China cannot establish a national health service as in the UK because of its No.1 population, 1.3 billion, in the world.

However, this should not be used as an excuse for not founding a basic Medicare system as in the US and neglecting weak groups, according to Zhou. Current systemic insurance is targeted at the working public, failing children and the elderly as well as those who need it most. Unwatched and unchecked, the aging problem is becoming ever more serious. The medical costs of senior citizens are spiraling with costs for the over-65, now 400 percent higher than other age groups.

The UK and US models are hard for China to follow, but a basic Medicare system is available. With the Chinese economy's stupendous forward momentum and the aging population peak yet to come, now it is the time for the government to act, said Zhou.

It has been reported recently that the Ministry of Finance has planned to invest 100 billion yuan (US$12.7 billion) more in improving public health. In Zhou's opinion, this is still too tiny to establish a comprehensive system, but he called for the creation of a medical emergency assistance fund to help those patients who cannot bear the heavy expenses.

Medical service is a public and variable service.

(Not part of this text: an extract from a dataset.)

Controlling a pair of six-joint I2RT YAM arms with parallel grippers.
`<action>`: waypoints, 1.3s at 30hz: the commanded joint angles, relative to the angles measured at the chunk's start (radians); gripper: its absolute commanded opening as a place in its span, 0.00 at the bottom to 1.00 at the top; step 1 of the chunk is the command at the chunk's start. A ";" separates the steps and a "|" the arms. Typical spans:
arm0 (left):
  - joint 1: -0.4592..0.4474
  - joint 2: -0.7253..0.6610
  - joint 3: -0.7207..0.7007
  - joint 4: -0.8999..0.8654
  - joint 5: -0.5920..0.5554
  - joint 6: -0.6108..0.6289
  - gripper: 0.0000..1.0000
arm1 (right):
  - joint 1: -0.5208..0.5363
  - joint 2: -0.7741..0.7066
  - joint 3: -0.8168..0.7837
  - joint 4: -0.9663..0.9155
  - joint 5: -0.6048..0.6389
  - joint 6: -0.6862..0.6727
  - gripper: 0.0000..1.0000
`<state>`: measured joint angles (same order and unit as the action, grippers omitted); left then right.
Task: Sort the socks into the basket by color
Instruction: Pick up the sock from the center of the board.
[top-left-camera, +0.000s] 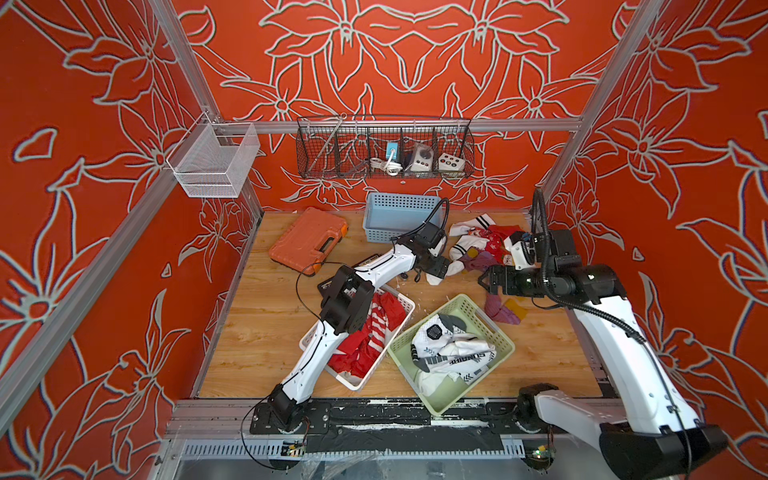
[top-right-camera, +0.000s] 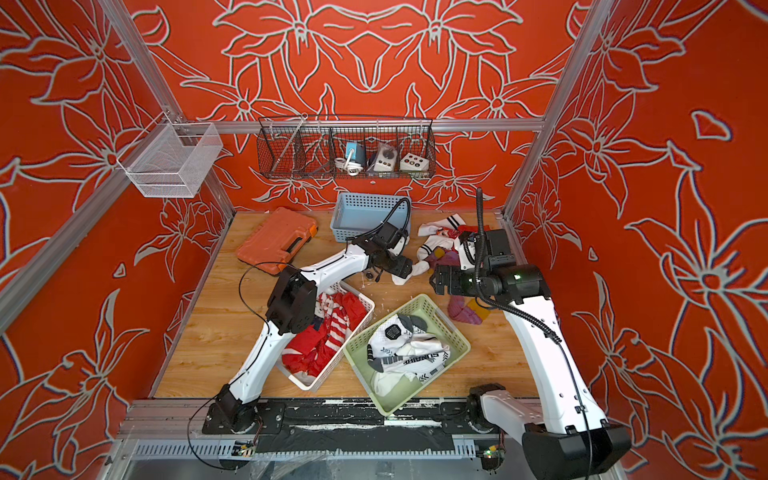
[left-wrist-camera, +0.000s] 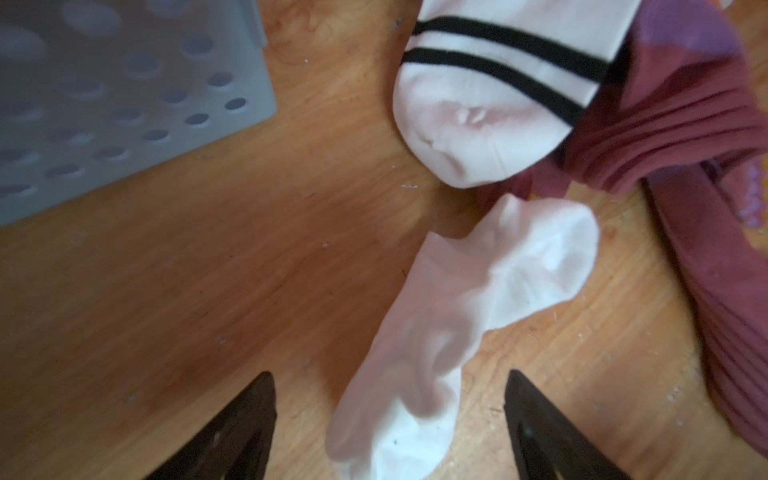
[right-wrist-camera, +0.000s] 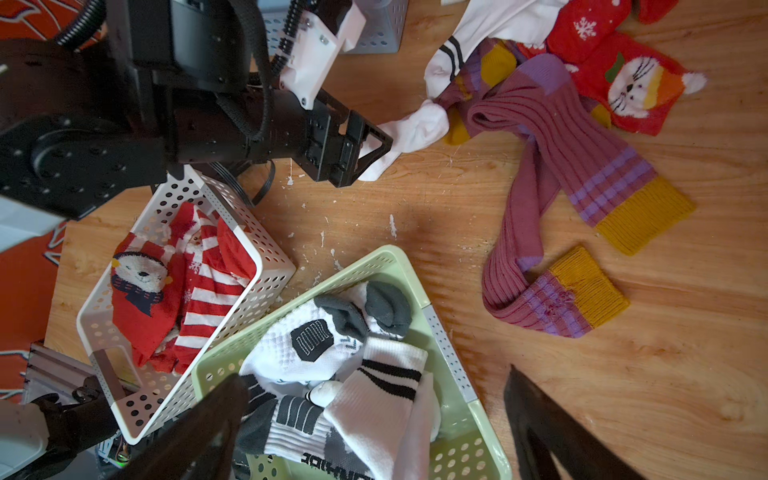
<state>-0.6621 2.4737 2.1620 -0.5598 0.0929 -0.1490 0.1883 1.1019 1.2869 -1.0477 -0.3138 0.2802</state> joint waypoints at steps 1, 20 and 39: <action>-0.008 0.021 0.020 -0.051 -0.011 0.025 0.76 | -0.007 0.007 -0.009 0.011 -0.008 -0.022 0.98; -0.011 -0.071 -0.050 -0.018 0.019 0.031 0.00 | -0.013 -0.010 -0.020 0.015 -0.010 -0.017 0.98; -0.012 -0.394 -0.162 -0.096 0.198 0.084 0.00 | -0.012 -0.006 -0.018 0.034 -0.032 -0.005 0.98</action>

Different people have different demands and whatever the government does, not everyone will feel satisfied. As a result, said Zhou, the public health reform should be aimed at establishing a basic medical insurance system that also covers students, pre-school children, the unemployed and the elderly in addition to the working population. Hospital access is not a priority for the rich. As everyone is born equal, even the lowest and poorest should be able to receive universal health care as a birthright. China needs this kind of system, said Zhou.